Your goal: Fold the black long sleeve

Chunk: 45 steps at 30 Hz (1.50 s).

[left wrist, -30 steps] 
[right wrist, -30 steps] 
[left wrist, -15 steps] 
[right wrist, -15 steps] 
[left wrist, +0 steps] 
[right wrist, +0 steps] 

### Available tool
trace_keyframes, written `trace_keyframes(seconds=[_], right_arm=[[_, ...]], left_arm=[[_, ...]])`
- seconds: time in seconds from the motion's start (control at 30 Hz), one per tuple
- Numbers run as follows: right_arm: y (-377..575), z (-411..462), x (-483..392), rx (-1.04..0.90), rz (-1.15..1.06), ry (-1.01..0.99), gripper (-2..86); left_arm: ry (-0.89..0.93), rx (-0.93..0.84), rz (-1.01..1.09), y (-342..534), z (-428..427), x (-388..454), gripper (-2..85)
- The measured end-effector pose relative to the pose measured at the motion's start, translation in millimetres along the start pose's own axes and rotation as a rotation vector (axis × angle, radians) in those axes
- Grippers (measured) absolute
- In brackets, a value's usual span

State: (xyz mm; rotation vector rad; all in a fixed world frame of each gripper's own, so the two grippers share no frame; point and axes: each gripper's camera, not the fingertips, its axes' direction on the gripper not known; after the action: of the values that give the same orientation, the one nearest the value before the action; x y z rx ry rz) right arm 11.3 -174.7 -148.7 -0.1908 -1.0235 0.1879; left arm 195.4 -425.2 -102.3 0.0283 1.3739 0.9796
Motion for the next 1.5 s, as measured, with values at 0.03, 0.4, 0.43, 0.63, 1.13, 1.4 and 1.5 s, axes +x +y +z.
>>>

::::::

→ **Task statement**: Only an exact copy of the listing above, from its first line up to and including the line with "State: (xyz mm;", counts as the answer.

→ **Task response**:
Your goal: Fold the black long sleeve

Chunk: 45 steps at 30 Hz (1.50 s).

[left wrist, -30 steps] 
[right wrist, -30 steps] 
[left wrist, -15 steps] 
[right wrist, -15 steps] 
[left wrist, +0 steps] 
[right wrist, +0 steps] 

### Available tool
trace_keyframes, written `trace_keyframes(seconds=[_], right_arm=[[_, ...]], left_arm=[[_, ...]])`
- seconds: time in seconds from the motion's start (control at 30 Hz), one per tuple
- Numbers run as follows: right_arm: y (-377..575), z (-411..462), x (-483..392), rx (-1.04..0.90), rz (-1.15..1.06), ry (-1.01..0.99), gripper (-2..86); left_arm: ry (-0.89..0.93), rx (-0.93..0.84), rz (-1.01..1.09), y (-342..534), z (-428..427), x (-388..454), gripper (-2..85)
- The measured end-effector pose relative to the pose measured at the motion's start, translation in millimetres along the start pose's own axes and rotation as a rotation vector (axis × angle, radians) in those axes
- Grippers (measured) absolute
- In brackets, a value's usual span

State: (xyz mm; rotation vector rad; all in a fixed world frame of each gripper's own, so the two grippers share no frame; point and axes: each gripper's camera, not the fingertips, its axes' direction on the gripper not known; after the action: of the values that give the same orientation, the one nearest the value before the action; x y z rx ry rz) right arm 11.3 -174.7 -148.7 -0.1908 -1.0235 0.1879; left arm 195.4 -425.2 -102.3 0.0283 1.3739 0.9796

The answer requires nothing more.